Mr. Gordon said he has accepted an offer to be president and chief executive of the California Forestry Association, a post he will take on July 17. He’ll be leaving the government-relations position he’s had since January with Caminar for Mental Health in San Mateo, he said in an interview.
As the forestry association’s chief executive, Mr. Gordon will work four days a week in Sacramento and telecommute on the fifth. He will retain his home in Menlo Oaks, he said.
In the Assembly, Mr. Gordon was a reliable voice in defense of the environment. He did not seek out the trade group for a job, he said. They found him. “It was like a call out of the blue,” he said. After some “very candid and frank conversations, I came to the conclusion that this would be a very interesting assignment, and they came to the conclusion that they wanted me to take that assignment,” he said.
The profit-driven approach of the forestry industry, which includes forest owners and harvesters, saw mills and makers of forest-based products, has been at odds with the environmental community, Mr. Gordon said.
It’s a puzzle. Healthy forests are “really critical to the sustainability of the planet,” he said. “How do you juggle these things to make sure we have sustainability? … I feel very strongly that we human beings are the stewards of this planet. Forest stewardship is a very critical function.”
His first six months will be spent meeting with association members and key people in the environmental community, he said. “In this job, clearly I represent the interests of the members and the industry,” he said. “I think the challenge will be trying to work with the industry and the members to highlight what they do that benefits the environment, and to work with the environmental community to figure out how to do all of that better.”
Why he’s not running
It’s been a restless six months for Mr. Gordon. Not long after he was termed out of the Assembly in December 2016, and after he joined Caminar, he made known his plans to run in 2018 for a seat on the state Board of Equalization.
The board’s responsibilities have executive, quasi-legislative and quasi-judicial components, according to the Legislative Analyst’s Office. Board members are individually elected and oversee the property tax assessment practices of all 58 counties and the collection of over $60 billion in tax revenues — about 30 percent of the state’s income.
The board also hears appeals from taxpayers objecting to board decisions on property, business and income tax assessments.
After researching the job, Mr. Gordon decided he no longer wants it. It’s too easy, he said, for a board member to sidestep a rule to not participate in decisions affecting individuals or corporations who donate more than $250 to that member’s election campaign fund.

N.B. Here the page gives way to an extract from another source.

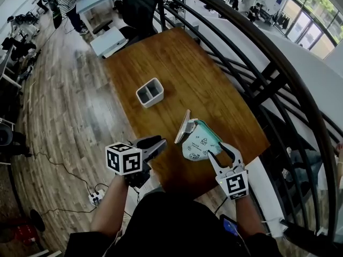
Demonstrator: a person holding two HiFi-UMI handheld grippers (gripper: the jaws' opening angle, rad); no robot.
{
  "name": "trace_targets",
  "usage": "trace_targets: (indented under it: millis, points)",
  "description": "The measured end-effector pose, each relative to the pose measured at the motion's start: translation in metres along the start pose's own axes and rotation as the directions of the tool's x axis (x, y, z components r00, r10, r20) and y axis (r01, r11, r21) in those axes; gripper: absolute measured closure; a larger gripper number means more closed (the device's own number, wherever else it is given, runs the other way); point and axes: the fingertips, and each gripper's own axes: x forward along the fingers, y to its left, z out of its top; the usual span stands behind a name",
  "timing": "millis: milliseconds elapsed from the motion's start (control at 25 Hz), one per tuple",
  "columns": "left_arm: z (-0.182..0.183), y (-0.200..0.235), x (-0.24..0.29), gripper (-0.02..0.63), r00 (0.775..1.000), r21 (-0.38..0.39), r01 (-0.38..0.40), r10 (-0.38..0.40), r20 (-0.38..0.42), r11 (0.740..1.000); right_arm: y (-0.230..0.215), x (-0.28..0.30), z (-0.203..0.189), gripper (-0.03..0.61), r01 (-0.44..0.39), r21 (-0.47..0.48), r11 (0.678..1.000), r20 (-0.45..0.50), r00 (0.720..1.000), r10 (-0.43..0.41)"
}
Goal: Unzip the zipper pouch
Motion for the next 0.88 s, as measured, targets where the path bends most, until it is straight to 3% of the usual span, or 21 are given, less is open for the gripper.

And board members can talk in private with appellants about matters before the board without having to disclose to whom they talked or what they talked about, he said. Administrative law judges should be hearing these appeals, Mr. Gordon said.
“This does not fit my ethics,” he told the Almanac. “How do you run for something that you don’t think should be an elected office in the first place?”
Reform ahead?
Others are also looking askance. The state Legislative Analyst’s Office, in a June 7 report, said it considers the board’s situation to be “extremely difficult — if not impossible — for a single entity to perform all of these functions effectively.”
The five-member board, commissioned in 1879, has been an issue for the Analyst’s Office since at least 1949. A budget analysis from that year refers to the board’s efficiency as “below maximum” due in part to board members’ feelings of personal responsibility for administering tax matters in their districts, and a resulting lack of uniformity among districts in policy, organization, staffing and facilities.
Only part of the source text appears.